→ WHAT IS NEEDED
Repeat the listing below word for word, leaving nothing out.

>>>>>

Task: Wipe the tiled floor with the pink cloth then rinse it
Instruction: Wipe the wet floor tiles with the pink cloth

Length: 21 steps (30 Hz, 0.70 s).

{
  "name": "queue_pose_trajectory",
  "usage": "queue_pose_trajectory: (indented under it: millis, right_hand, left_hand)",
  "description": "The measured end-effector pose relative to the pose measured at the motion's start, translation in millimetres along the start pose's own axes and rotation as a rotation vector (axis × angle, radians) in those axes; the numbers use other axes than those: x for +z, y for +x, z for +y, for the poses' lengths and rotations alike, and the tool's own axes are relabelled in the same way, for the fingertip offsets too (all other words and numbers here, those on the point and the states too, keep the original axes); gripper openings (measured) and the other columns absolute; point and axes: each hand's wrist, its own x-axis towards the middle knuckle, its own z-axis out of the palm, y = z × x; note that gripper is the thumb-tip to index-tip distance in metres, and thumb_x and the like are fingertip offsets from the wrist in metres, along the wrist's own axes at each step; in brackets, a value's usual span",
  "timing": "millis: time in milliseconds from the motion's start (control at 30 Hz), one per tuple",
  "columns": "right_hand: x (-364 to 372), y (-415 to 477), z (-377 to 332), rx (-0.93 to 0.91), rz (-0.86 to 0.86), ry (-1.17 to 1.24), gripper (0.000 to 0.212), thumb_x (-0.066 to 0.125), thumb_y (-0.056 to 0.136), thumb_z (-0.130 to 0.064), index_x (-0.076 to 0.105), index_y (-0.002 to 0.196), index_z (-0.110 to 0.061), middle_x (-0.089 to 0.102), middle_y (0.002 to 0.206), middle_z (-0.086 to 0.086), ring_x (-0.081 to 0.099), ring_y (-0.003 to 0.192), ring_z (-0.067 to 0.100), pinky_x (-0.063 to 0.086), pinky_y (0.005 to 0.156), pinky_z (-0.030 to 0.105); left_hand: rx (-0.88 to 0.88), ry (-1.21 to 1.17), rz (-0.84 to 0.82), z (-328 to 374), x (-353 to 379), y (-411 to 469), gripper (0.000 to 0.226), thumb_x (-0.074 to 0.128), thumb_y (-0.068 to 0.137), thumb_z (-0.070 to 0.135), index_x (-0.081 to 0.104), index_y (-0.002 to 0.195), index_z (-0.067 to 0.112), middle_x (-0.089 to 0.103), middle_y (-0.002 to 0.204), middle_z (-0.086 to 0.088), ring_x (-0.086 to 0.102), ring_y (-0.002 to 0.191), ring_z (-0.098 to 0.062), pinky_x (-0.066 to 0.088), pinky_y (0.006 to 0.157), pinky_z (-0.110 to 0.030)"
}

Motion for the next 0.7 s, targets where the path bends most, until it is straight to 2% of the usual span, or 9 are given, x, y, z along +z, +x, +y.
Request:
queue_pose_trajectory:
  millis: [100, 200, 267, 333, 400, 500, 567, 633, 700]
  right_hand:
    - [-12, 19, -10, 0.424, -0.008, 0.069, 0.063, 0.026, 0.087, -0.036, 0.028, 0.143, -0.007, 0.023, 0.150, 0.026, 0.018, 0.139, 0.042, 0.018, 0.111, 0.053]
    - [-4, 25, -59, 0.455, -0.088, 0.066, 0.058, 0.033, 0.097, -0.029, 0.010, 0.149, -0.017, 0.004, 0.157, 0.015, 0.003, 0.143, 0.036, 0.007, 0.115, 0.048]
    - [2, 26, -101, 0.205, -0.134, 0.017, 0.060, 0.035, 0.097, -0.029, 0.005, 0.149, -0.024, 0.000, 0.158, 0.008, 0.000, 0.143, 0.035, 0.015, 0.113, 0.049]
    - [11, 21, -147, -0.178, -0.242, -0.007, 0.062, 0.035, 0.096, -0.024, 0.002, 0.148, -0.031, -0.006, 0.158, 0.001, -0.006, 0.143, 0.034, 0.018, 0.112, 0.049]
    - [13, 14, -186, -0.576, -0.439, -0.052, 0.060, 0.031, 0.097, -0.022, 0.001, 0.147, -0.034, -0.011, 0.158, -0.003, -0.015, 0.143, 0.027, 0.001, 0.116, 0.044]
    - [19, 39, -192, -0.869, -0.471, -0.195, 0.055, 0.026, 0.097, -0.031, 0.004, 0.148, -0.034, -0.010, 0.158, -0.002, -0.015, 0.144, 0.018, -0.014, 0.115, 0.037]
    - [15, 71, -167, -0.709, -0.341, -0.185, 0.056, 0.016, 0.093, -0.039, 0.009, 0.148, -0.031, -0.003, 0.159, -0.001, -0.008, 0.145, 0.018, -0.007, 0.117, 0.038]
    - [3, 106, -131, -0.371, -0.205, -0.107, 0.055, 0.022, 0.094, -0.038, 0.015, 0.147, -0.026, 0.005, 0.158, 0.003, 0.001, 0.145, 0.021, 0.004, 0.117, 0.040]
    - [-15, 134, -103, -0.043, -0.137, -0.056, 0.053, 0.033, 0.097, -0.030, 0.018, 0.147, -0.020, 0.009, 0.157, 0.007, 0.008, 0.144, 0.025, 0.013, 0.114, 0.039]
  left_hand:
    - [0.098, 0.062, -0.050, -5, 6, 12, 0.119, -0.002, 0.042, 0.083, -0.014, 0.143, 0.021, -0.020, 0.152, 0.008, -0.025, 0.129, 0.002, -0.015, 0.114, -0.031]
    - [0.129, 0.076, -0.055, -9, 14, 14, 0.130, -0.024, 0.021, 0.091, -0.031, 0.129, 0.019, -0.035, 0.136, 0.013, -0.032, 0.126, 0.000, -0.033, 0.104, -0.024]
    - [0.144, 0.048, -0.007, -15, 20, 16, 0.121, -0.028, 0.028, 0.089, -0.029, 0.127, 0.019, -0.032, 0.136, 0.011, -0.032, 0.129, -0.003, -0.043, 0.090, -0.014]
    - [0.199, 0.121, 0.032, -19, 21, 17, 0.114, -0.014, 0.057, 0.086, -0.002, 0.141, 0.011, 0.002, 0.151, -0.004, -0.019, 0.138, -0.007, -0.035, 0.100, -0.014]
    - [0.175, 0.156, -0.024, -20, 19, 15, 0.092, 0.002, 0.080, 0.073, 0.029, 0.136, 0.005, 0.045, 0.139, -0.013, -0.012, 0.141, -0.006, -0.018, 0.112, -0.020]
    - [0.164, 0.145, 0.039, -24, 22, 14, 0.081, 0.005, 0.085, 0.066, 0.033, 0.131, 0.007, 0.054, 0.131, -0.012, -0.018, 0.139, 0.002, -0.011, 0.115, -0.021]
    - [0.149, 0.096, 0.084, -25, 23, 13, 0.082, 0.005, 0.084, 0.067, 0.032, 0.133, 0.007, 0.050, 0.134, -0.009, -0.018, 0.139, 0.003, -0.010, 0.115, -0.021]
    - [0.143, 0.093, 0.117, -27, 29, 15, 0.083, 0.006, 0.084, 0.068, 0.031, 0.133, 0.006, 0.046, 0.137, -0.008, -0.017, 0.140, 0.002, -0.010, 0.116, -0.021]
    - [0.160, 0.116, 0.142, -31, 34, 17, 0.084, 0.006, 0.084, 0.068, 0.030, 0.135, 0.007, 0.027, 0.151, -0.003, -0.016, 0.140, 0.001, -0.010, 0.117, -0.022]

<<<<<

→ YOUR SOLUTION
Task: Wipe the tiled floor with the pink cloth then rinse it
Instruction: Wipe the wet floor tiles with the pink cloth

Length: 21 steps (30 Hz, 0.70 s).

{
  "name": "queue_pose_trajectory",
  "usage": "queue_pose_trajectory: (indented under it: millis, right_hand, left_hand)",
  "description": "The measured end-effector pose relative to the pose measured at the motion's start, translation in millimetres along the start pose's own axes and rotation as a rotation vector (axis × angle, radians) in those axes; the numbers use other axes than those: x for +z, y for +x, z for +y, for the poses' lengths and rotations alike, and the tool's own axes are relabelled in the same way, for the fingertip offsets too (all other words and numbers here, those on the point and the states too, keep the original axes); gripper openings (measured) and the other columns absolute; point and axes: each hand's wrist, its own x-axis towards the middle knuckle, its own z-axis out of the palm, y = z × x; note that gripper is the thumb-tip to index-tip distance in metres, and thumb_x and the like are fingertip offsets from the wrist in metres, along the wrist's own axes at each step; in brackets, a value's usual span",
  "timing": "millis: time in milliseconds from the motion's start (control at 30 Hz), one per tuple",
  "columns": "right_hand: x (-364 to 372), y (-415 to 477), z (-377 to 332), rx (-0.93 to 0.91), rz (-0.86 to 0.86), ry (-1.17 to 1.24), gripper (0.000 to 0.212), thumb_x (-0.066 to 0.125), thumb_y (-0.056 to 0.136), thumb_z (-0.130 to 0.064), index_x (-0.076 to 0.105), index_y (-0.002 to 0.196), index_z (-0.110 to 0.061), middle_x (-0.089 to 0.102), middle_y (0.002 to 0.206), middle_z (-0.086 to 0.086), ring_x (-0.081 to 0.099), ring_y (-0.003 to 0.192), ring_z (-0.067 to 0.100), pinky_x (-0.063 to 0.086), pinky_y (0.005 to 0.156), pinky_z (-0.030 to 0.105); left_hand: rx (-0.88 to 0.88), ry (-1.21 to 1.17), rz (-0.84 to 0.82), z (-328 to 374), x (-353 to 379), y (-411 to 469), gripper (0.000 to 0.226), thumb_x (-0.074 to 0.128), thumb_y (-0.068 to 0.137), thumb_z (-0.070 to 0.135), index_x (-0.081 to 0.104), index_y (-0.002 to 0.195), index_z (-0.067 to 0.112), middle_x (-0.089 to 0.103), middle_y (-0.002 to 0.204), middle_z (-0.086 to 0.088), ring_x (-0.086 to 0.102), ring_y (-0.002 to 0.191), ring_z (-0.098 to 0.062), pinky_x (-0.066 to 0.088), pinky_y (0.006 to 0.157), pinky_z (-0.110 to 0.030)"
}

Motion for the next 0.7 s, targets where the path bends most, until it is straight to 2% of the usual span, or 9 are given, x, y, z along +z, +x, +y.
Request:
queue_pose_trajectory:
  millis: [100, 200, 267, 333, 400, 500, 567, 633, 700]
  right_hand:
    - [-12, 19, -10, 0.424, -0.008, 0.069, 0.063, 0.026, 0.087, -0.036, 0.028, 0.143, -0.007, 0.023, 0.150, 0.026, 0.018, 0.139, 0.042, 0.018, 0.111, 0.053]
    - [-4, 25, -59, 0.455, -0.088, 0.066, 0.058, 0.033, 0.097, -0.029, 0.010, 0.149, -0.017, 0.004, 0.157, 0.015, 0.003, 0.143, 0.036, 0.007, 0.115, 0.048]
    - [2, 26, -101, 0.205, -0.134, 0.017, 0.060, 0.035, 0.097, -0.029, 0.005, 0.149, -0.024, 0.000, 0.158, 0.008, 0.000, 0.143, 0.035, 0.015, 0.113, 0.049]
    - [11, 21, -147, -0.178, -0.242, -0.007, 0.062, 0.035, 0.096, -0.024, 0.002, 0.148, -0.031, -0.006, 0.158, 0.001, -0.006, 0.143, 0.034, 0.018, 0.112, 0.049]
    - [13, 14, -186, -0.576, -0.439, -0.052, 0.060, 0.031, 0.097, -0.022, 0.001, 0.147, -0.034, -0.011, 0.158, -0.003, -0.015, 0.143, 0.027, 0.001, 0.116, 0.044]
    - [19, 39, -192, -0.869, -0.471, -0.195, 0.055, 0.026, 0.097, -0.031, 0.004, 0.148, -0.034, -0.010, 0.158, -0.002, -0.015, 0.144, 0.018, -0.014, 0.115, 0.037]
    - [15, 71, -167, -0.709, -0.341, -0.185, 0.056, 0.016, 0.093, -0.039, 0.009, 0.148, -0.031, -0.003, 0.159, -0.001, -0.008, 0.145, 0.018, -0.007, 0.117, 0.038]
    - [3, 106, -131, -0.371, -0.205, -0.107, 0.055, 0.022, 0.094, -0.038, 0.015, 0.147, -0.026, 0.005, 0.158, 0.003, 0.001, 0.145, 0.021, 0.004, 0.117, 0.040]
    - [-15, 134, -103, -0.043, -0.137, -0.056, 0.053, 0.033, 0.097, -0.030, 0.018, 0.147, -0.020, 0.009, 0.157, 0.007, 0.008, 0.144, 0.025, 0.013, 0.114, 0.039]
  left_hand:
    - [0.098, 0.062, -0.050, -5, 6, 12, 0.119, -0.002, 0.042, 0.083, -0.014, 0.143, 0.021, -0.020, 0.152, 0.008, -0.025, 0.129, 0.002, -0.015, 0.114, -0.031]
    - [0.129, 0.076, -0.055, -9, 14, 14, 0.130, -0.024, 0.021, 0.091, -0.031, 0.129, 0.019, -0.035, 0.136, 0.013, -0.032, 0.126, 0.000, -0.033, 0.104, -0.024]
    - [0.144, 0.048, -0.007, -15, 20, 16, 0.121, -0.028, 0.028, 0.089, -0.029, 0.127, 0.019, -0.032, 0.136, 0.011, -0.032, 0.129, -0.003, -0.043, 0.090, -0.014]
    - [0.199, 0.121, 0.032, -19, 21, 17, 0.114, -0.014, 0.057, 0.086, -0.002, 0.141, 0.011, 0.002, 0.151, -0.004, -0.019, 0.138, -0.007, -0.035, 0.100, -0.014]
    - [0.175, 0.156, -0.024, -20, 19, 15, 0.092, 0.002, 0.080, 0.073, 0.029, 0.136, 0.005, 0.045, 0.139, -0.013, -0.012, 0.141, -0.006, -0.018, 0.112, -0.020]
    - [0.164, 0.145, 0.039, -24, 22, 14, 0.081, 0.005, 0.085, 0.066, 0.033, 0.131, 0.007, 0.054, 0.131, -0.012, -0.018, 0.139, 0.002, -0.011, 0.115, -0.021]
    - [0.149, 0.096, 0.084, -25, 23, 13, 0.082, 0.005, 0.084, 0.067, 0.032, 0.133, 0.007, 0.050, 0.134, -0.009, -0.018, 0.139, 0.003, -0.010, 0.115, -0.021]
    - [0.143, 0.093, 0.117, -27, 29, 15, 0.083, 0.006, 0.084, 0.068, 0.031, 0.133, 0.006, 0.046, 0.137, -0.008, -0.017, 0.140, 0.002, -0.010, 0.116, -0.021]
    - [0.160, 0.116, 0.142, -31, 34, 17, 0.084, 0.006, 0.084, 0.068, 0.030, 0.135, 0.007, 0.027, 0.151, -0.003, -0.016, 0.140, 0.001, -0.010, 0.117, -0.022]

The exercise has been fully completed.